EXERCISE OBJECTIVE:
Strip the pictures and reproduce the rest of the listing exactly.

DATA SHOWN:
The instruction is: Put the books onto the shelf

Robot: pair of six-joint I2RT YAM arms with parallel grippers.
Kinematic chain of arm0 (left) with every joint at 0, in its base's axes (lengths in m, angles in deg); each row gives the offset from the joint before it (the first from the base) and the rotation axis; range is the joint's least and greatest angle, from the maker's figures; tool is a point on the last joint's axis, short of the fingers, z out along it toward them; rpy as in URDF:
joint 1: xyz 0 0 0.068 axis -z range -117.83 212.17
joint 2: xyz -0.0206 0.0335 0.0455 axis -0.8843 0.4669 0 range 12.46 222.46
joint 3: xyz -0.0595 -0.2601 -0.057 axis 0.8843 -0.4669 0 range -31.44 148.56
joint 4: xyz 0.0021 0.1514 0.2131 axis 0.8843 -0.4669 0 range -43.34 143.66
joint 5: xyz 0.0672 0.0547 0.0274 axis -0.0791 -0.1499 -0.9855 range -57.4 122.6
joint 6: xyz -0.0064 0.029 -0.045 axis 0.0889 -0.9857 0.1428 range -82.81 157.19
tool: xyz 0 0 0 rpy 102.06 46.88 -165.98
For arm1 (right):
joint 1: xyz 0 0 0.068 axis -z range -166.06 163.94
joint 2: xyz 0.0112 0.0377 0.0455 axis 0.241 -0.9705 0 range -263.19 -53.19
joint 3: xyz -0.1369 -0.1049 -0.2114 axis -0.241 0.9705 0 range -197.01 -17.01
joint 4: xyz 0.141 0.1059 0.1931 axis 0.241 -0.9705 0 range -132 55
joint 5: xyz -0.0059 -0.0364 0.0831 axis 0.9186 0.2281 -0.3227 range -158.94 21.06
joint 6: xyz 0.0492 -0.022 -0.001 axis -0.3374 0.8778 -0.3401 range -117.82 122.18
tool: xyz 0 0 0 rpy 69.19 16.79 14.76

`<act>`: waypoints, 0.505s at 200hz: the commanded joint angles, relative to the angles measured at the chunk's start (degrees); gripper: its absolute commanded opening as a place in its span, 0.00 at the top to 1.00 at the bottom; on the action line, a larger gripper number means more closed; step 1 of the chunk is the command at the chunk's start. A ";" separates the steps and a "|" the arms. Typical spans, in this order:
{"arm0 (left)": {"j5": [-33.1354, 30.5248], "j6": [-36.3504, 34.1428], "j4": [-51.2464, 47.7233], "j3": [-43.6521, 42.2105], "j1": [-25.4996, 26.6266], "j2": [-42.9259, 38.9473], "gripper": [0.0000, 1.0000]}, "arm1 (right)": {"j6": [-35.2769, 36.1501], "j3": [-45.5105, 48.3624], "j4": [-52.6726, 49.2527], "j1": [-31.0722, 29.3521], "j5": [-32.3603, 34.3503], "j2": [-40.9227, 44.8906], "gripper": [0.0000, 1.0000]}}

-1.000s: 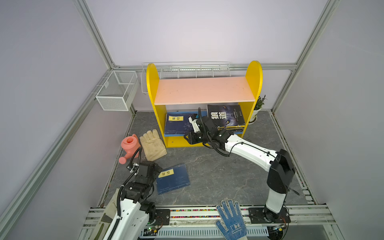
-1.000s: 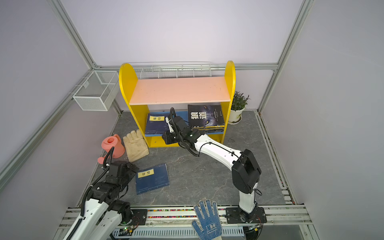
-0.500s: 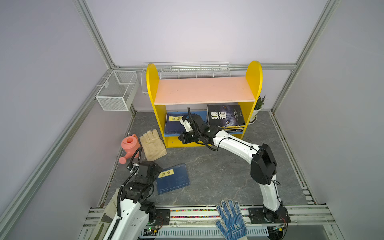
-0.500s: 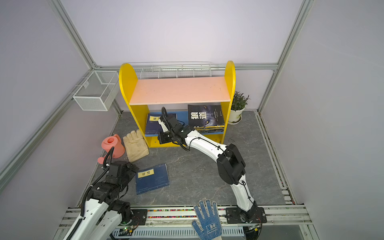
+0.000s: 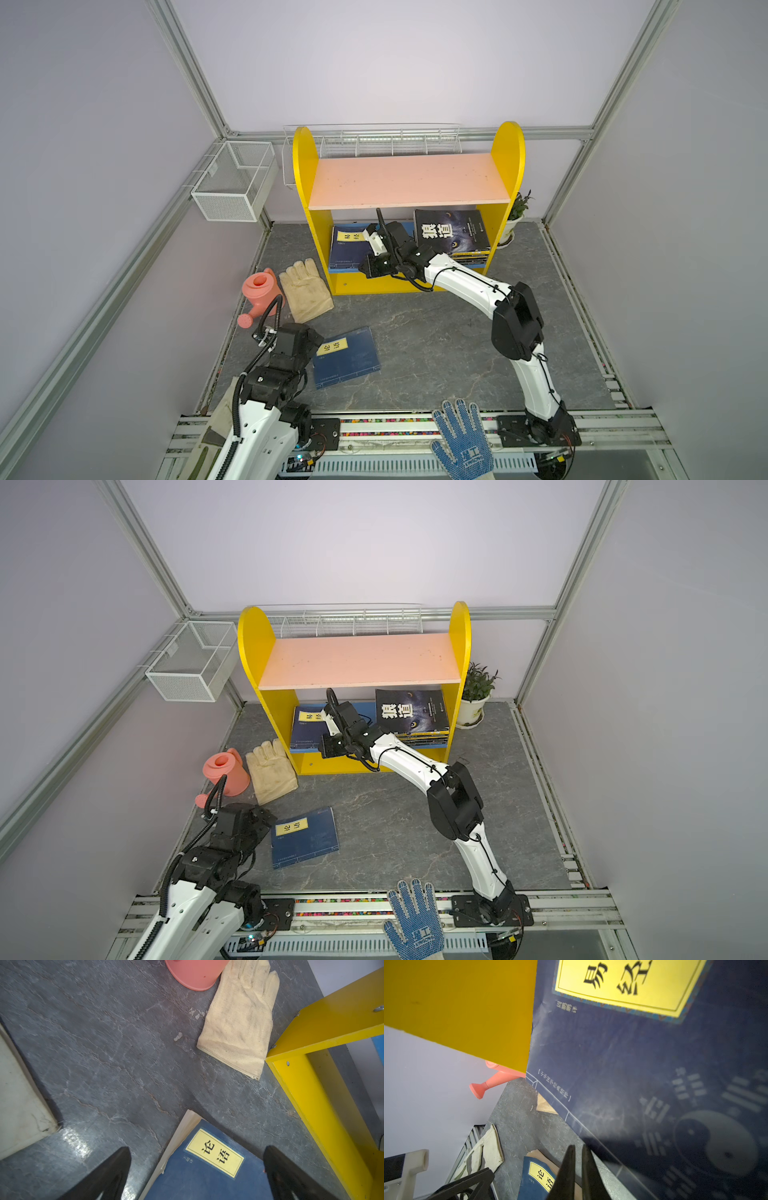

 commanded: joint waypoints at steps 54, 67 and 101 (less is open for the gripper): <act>-1.09 1.10 -1.52 0.48 -0.19 0.06 0.00 | 0.11 -1.40 0.42 0.15 -1.51 -1.88 0.87; -1.00 1.07 -1.43 0.48 -0.22 0.15 0.00 | -0.07 -1.60 0.42 0.23 -1.32 -2.32 0.87; -0.97 0.98 -1.43 0.48 -0.16 0.24 0.00 | 0.04 -2.30 0.55 0.46 -0.69 -3.24 0.87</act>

SOLUTION:
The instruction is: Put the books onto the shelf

Robot: pair of six-joint I2RT YAM arms with parallel grippers.
Kinematic chain of arm0 (left) with every joint at 0, in its base's axes (lengths in m, angles in deg); each row gives the offset from the joint before it (the first from the base) and the rotation axis; range is the joint's least and greatest angle, from the maker's figures; tool is a point on the last joint's axis, short of the fingers, z out along it toward them; rpy as in URDF:
joint 1: xyz 0 0 0.068 axis -z range -117.83 212.17
joint 2: xyz -0.0206 0.0335 0.0455 axis -0.8843 0.4669 0 range 12.46 222.46
joint 3: xyz -0.0595 -0.2601 -0.057 axis 0.8843 -0.4669 0 range -31.44 148.56
joint 4: xyz 0.0021 0.1514 0.2131 axis 0.8843 -0.4669 0 range -43.34 143.66
joint 5: xyz 0.0672 0.0547 0.0274 axis -0.0791 -0.1499 -0.9855 range -57.4 122.6
joint 6: xyz -0.0064 0.029 -0.045 axis 0.0889 -0.9857 0.1428 range -82.81 157.19
tool: xyz 0 0 0 rpy 102.06 46.88 -165.98
For arm1 (right):
joint 1: xyz 0 0 0.068 axis -z range -166.06 163.94
joint 2: xyz 0.0112 0.0377 0.0455 axis 0.241 -0.9705 0 range -263.19 -53.19
joint 3: xyz -0.1369 -0.1049 -0.2114 axis -0.241 0.9705 0 range -197.01 -17.01
joint 4: xyz 0.141 0.1059 0.1931 axis 0.241 -0.9705 0 range -132 55
joint 5: xyz -0.0059 -0.0364 0.0831 axis 0.9186 0.2281 -0.3227 range -158.94 21.06
joint 6: xyz 0.0492 -0.022 -0.001 axis -0.3374 0.8778 -0.3401 range -117.82 122.18
tool: xyz 0 0 0 rpy 69.19 16.79 14.76

`<act>`: waypoints, 0.505s at 200hz: the commanded joint angles, relative to the angles measured at the chunk's start (degrees); gripper: its absolute commanded opening as a place in its span, 0.00 at the top to 1.00 at the bottom; on the action line, a larger gripper number means more closed; step 1 of the chunk is the command at the chunk's start. A ";" separates the steps and a "|" the arms. Typical spans, in this order:
{"arm0 (left)": {"j5": [-33.1354, 30.5248], "j6": [-36.3504, 34.1428], "j4": [-51.2464, 47.7233], "j3": [-43.6521, 42.2105], "j1": [-25.4996, 26.6266], "j2": [-42.9259, 38.9473], "gripper": [0.0000, 1.0000]}, "arm1 (right)": {"j6": [-35.2769, 36.1501], "j3": [-45.5105, 48.3624], "j4": [-52.6726, 49.2527], "j1": [-31.0722, 29.3521], "j5": [-32.3603, 34.3503], "j2": [-40.9227, 44.8906], "gripper": [0.0000, 1.0000]}}

-1.000s: 
-1.000s: 
-0.500s: 
-0.500s: 
+0.000s: 

 commanded: joint waypoints at steps 54, 67 and 101 (less is open for the gripper): <act>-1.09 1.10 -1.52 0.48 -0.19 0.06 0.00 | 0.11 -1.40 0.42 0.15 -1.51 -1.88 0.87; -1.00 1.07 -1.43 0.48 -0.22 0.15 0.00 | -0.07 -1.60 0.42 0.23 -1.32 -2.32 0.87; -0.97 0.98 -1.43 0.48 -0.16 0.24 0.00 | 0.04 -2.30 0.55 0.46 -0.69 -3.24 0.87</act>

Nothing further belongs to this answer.